Neha Dixit | 23 Jan 2016 13:36 GMT
It was a winter's afternoon in 1980 when a women's volleyball match between two Indian teams was delayed by an hour.
The team from Tamil Nadu, a state in the south of India, was on the court. But the team from Haryana, a north Indian state, had locked themselves inside their dressing room.
The officials were fuming and one was allegedly heard to say: "Instead of being grateful that they have got a platform to play, these girls are acting smart."

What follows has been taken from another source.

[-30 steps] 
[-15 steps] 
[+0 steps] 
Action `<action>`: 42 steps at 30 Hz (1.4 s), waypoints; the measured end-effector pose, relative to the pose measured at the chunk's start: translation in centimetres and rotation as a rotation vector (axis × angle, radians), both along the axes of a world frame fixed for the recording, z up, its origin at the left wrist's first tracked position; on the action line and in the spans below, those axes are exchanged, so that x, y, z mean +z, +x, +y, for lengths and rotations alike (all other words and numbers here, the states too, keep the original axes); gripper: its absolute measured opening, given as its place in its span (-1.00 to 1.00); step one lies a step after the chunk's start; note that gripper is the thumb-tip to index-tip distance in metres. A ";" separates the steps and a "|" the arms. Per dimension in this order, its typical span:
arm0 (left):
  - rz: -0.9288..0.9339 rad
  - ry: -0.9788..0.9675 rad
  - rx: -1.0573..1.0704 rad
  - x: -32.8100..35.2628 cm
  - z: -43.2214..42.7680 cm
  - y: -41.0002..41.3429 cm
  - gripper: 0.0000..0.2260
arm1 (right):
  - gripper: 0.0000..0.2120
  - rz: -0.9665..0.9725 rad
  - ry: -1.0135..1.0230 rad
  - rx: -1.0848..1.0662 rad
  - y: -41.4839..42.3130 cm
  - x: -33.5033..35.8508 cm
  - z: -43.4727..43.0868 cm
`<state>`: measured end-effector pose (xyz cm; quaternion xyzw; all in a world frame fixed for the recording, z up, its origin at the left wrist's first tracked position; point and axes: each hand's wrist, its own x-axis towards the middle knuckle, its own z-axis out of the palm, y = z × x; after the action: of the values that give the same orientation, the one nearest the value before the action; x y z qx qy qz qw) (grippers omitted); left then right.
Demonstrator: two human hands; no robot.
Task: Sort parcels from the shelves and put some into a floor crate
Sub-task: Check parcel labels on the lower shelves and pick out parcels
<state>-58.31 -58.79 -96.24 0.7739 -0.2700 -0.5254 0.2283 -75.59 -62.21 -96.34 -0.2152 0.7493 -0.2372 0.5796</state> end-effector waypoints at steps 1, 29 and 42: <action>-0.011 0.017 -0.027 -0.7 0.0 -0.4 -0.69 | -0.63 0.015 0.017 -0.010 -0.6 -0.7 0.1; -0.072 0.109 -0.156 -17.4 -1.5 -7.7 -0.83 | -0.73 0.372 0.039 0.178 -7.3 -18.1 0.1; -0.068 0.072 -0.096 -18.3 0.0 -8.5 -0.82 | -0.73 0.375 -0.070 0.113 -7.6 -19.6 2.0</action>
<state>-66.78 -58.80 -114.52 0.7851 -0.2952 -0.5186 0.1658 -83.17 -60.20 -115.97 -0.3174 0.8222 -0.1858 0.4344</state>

Inside the dressing room, intense negotiations were taking place.
Since Jagmati Sangwan of the Haryana team had returned from Mexico and South Korea, where she had played volleyball against women's teams from those countries, the attitudes of the Indian sporting authorities towards women's sport had jarred with her.
That day, she and her five fellow team-mates refused to go out onto the court until they had received some assurances. They had demands: better-quality kit, shoes and balls; improved training facilities; and an increased diet allowance. What they wanted, essentially, was equality with the men's teams.
The officials eventually conceded and assured the team that their demands would be met as soon as the tournament they were playing in was over.
Sangwan's team hit the court and won. She was 20 years old then.
Battle cries
In the 35 years since, one thing has remained consistent in Sangwan's life: her belief in collective resistance.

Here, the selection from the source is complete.